CHRONUS · CHernobyl's Radioactive pattern in Oceanography: Nuclear fingerprints Unraveled through accelerator mass Spectrometry

The CHRONUS project aims at providing new insights into the distribution of a complete set of anthropogenic actinides (233U, 236U, 237Np, 239Pu, 240Pu, 241Pu, 242Pu, 244Pu) in the Baltic Sea using the ultra-sensitive Accelerator Mass Spectrometry (AMS) technique, representing a needful step forward in the field of Applied Nuclear Physics to address environmental problems. The Baltic Sea is one of the most contaminated marine environments in the world regarding radioactive materials, being exposed by multiple contamination sources in such a way that understanding the different inputs and distribution patterns of the radioactive contaminants has become a major challenge.
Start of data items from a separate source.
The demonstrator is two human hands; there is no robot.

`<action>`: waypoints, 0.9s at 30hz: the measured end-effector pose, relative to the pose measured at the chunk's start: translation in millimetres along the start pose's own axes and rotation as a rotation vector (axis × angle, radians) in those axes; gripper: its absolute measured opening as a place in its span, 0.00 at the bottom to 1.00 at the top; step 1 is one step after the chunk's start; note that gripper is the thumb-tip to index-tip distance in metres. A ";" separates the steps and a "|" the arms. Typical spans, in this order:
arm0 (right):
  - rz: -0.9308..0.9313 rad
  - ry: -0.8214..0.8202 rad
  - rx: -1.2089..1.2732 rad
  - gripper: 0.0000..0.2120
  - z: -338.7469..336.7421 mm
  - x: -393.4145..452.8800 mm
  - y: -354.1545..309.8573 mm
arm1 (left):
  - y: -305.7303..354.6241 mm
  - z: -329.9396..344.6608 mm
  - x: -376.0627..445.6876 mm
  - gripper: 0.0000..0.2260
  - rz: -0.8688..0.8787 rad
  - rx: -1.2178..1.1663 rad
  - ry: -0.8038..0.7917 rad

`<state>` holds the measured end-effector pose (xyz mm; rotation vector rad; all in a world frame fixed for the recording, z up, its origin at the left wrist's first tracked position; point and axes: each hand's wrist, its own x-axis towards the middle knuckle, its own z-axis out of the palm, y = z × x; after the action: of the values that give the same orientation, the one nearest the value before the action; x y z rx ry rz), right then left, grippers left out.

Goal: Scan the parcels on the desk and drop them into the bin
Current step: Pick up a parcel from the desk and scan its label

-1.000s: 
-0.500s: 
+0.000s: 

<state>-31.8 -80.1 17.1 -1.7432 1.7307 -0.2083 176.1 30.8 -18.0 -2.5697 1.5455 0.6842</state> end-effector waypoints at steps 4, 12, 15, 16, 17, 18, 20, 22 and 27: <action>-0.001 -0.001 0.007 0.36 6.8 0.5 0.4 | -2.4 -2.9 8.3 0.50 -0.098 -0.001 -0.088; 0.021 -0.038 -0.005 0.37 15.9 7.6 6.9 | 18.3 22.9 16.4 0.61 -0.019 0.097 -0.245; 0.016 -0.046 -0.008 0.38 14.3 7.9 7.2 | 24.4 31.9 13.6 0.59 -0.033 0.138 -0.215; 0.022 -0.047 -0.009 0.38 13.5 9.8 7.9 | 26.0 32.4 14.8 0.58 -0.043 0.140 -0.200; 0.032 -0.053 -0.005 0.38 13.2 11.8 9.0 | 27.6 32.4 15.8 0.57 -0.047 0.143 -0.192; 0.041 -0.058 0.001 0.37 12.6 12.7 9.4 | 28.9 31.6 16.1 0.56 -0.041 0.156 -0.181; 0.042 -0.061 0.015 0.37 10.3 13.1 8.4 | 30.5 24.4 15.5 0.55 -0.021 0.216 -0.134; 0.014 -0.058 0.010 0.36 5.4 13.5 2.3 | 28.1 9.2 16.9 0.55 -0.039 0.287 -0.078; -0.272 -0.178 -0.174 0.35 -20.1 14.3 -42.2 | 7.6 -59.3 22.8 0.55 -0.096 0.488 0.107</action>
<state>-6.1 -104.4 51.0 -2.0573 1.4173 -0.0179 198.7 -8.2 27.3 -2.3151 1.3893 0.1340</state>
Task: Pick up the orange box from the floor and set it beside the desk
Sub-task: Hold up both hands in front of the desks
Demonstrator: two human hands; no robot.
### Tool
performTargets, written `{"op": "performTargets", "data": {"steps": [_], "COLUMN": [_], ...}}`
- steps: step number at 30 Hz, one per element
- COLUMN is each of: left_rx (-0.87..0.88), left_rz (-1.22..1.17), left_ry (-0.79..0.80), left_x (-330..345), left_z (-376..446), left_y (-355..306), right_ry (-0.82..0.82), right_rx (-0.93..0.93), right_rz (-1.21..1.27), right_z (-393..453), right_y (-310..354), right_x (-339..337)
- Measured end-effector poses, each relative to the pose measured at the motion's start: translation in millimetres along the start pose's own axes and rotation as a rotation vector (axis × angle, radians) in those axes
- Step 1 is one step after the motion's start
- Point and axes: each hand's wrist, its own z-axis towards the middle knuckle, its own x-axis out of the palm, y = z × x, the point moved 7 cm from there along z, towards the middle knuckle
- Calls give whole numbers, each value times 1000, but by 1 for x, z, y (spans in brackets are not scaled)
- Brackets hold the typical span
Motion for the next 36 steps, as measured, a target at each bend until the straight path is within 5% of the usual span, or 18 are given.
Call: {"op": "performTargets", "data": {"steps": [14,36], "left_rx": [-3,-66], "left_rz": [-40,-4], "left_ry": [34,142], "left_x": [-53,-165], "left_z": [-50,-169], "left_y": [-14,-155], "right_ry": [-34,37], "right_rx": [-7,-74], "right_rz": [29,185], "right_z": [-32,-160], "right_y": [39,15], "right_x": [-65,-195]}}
Specifically, there are still many open questions regarding the distribution of the actinide fallout from the Chernobyl accident in 1986. Understanding the distribution of radionuclides in this marine environment may be crucial for many environmental applications as well as future radioactivity emergencies. This action would include the analysis of the extremely low abundance 233U and 244Pu, providing novel tools to identify local contamination inputs from the baseline radioactivity levels imposed by the atmospheric nuclear weapon tests (1945-1980). Sediment cores collected from stations covering the whole Baltic Sea will be used to this end. Novel sample preparation and AMS measurement techniques will be developed to perform all those analyses using the compact 1MV AMS system at the Centro Nacional de Aceleradores (CNA), an international centre for accelerator science and technology of the host institution (University of Seville, USE, Spain). This action will involve the integration of the researcher, Dr. Mercedes López-Lora, at the Department of Atomic, Molecular and Nuclear Physics (FAMN) and within the very active and multidisciplinary group of Applied Nuclear Physics (GFNA) at the USE, under the supervision of Dr. Elena Chamizo, a high-recognised expert in AMS techniques and applications.